> [WHAT THE TASK ASKS]:
Look through the lines of the material and count those containing "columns". Give that count alone.
Content starts
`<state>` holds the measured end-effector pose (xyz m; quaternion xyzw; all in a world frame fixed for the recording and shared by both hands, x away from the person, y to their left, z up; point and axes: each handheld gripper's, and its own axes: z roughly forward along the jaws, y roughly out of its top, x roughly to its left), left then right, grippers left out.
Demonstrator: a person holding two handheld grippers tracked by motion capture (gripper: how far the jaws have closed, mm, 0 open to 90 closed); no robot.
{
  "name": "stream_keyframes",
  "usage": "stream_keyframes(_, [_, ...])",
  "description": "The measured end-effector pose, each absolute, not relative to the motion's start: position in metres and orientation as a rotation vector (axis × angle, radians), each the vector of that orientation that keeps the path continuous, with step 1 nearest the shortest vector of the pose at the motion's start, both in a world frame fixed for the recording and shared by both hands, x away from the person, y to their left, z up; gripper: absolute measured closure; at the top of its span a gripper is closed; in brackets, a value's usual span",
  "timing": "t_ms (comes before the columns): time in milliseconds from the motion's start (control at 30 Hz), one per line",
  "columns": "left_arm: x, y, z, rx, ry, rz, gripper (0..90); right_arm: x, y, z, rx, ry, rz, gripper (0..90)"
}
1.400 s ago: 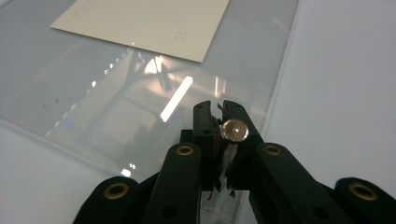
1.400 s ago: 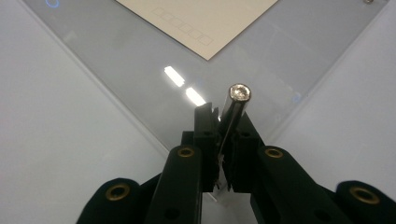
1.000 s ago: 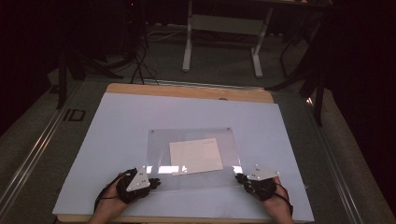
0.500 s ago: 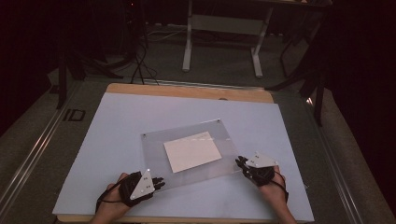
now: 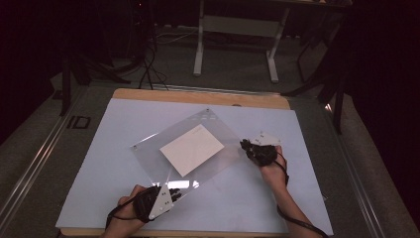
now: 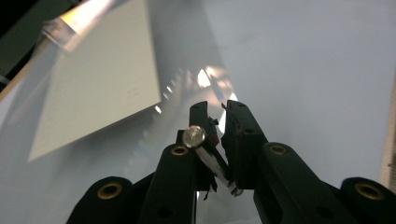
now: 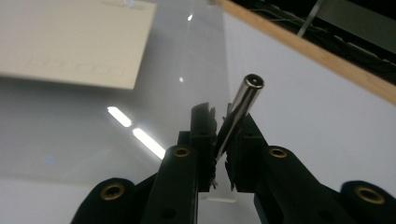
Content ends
> [TASK SOLUTION]:
2